For the entries below, state how many lines contain the string "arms". Add nothing else.

Start of STORED DATA

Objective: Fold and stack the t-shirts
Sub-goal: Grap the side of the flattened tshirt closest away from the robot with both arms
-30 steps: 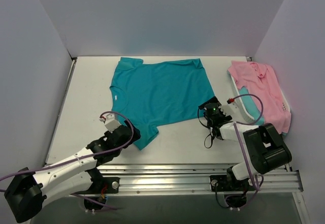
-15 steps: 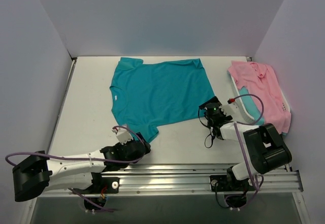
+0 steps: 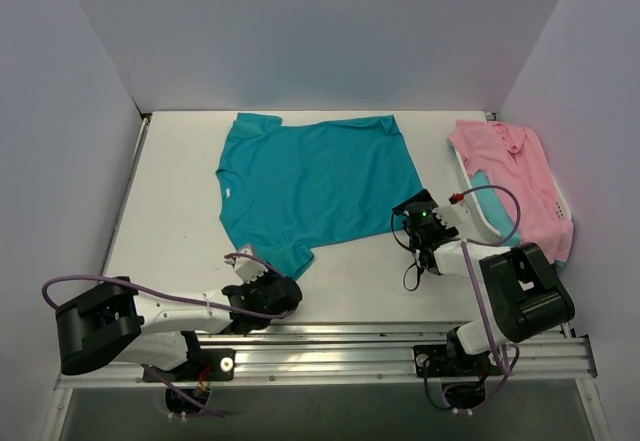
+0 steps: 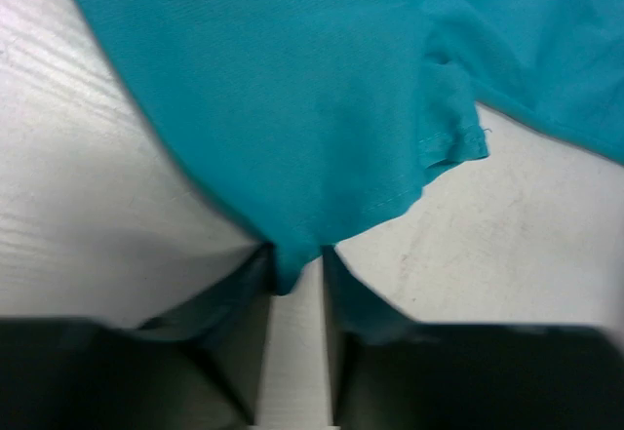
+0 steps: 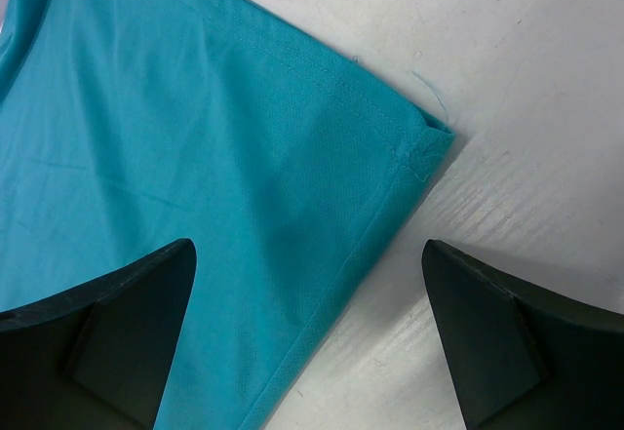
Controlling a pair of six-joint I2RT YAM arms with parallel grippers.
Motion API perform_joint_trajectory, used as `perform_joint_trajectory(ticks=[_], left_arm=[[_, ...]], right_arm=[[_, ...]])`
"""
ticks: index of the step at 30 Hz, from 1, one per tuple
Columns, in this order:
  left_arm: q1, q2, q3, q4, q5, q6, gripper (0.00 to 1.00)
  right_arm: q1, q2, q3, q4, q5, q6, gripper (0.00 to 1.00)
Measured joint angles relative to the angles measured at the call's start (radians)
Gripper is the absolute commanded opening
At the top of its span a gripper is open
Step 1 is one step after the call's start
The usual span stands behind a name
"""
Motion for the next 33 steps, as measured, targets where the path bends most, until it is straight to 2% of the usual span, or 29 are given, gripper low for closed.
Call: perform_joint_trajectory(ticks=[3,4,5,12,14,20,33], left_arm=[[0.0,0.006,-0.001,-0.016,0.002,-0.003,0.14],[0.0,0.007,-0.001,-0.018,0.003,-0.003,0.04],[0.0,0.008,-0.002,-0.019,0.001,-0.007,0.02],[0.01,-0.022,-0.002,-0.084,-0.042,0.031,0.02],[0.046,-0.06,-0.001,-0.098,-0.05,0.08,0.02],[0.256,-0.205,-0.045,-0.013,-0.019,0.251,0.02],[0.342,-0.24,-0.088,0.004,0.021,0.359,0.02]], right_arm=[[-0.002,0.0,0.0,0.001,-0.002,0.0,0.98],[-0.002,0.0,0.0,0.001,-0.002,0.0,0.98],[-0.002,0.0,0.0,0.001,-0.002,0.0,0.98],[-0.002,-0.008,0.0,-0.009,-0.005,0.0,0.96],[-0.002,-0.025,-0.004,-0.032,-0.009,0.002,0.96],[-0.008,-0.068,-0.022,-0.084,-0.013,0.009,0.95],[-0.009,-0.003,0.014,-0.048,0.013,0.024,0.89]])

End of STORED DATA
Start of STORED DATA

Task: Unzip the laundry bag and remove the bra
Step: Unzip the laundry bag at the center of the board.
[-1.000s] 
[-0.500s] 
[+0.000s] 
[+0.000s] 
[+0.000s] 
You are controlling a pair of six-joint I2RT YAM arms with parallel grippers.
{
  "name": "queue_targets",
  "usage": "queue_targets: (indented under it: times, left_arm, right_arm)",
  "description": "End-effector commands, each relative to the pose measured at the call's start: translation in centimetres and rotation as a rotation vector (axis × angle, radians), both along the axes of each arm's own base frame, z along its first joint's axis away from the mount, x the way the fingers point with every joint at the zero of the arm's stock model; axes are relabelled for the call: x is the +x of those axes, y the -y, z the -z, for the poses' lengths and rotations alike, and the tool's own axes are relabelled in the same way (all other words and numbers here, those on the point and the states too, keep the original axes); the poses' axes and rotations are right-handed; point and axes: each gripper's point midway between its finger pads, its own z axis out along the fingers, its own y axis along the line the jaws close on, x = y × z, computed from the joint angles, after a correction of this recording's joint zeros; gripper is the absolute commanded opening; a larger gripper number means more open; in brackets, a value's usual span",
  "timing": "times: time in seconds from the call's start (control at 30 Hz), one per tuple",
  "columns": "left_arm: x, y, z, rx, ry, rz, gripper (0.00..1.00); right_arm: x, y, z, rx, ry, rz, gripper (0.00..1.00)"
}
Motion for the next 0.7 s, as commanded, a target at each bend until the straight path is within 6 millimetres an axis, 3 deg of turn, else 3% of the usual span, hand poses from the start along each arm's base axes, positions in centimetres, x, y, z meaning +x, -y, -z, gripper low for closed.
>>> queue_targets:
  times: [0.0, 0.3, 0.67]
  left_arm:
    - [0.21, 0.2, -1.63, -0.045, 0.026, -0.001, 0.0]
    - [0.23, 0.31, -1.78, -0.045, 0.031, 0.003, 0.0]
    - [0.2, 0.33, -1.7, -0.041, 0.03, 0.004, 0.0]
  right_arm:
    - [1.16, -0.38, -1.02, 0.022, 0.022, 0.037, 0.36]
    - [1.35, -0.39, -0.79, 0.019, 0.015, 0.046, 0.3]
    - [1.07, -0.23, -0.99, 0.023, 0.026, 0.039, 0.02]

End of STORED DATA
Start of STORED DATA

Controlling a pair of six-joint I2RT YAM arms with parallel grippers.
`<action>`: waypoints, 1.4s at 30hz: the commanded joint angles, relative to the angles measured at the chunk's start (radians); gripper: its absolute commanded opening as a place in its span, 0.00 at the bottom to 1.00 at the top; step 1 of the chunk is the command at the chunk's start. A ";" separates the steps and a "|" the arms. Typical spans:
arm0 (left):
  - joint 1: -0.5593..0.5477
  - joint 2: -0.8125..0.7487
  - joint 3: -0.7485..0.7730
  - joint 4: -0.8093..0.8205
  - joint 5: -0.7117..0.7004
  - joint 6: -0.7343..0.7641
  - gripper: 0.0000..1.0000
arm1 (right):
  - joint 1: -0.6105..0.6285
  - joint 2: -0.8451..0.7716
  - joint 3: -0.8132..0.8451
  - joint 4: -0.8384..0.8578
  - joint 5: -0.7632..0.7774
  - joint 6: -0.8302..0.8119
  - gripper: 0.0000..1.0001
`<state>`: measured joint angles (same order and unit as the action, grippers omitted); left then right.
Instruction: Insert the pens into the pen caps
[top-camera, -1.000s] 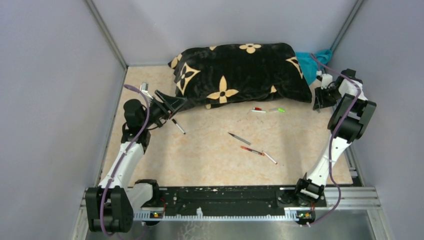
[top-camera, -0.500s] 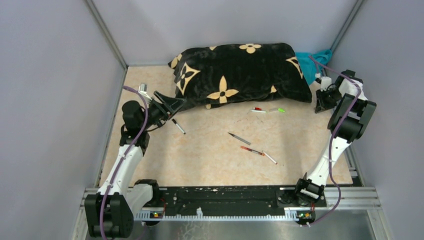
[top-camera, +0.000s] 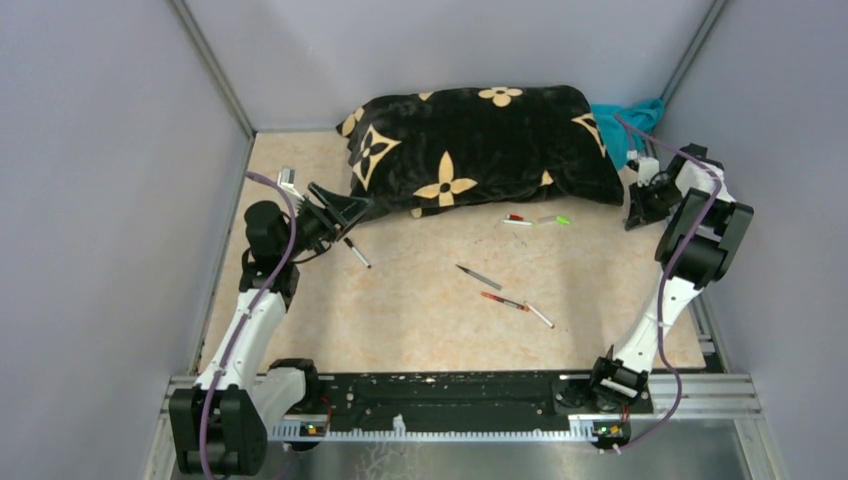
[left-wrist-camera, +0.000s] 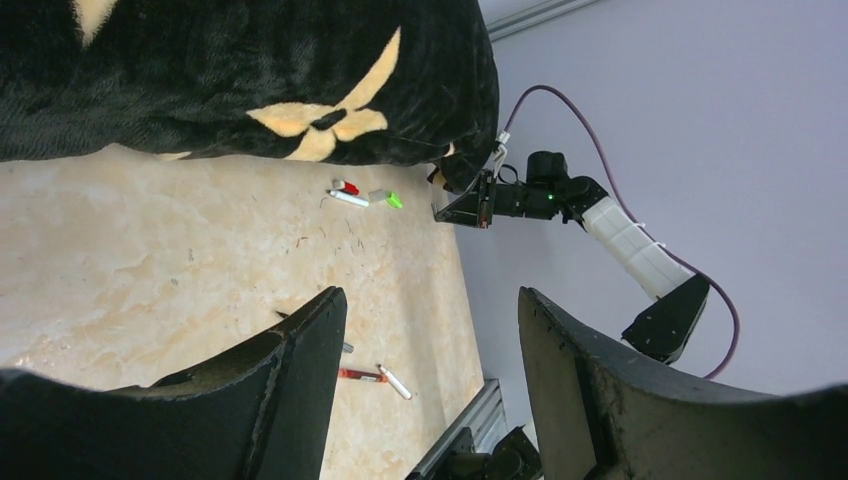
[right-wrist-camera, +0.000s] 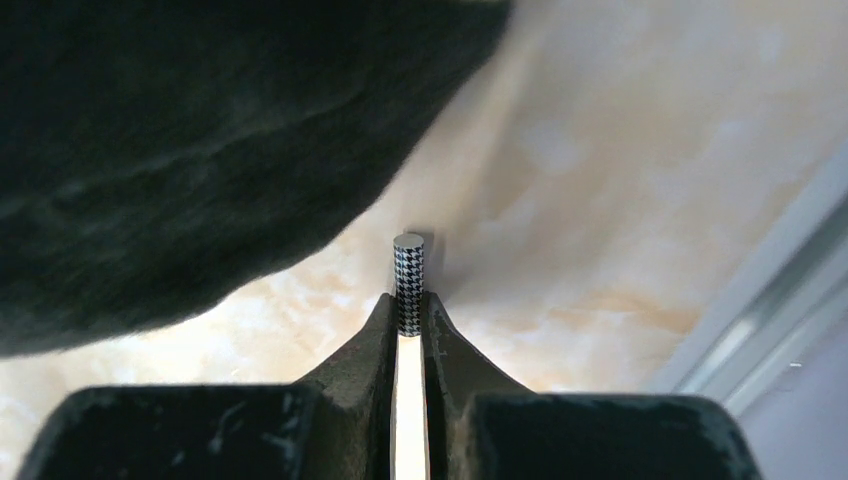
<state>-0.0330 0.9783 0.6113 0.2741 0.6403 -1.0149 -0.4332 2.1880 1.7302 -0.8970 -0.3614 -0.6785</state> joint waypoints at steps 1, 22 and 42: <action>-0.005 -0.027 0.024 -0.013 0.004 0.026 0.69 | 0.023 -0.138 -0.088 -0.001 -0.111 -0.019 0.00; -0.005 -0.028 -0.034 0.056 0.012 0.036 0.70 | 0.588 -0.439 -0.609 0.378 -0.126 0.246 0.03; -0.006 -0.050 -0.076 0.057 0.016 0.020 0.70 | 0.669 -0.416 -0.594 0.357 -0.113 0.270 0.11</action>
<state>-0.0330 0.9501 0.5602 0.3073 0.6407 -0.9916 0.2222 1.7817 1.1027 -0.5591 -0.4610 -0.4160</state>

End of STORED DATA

▶ **OUTPUT OF THE TASK**
5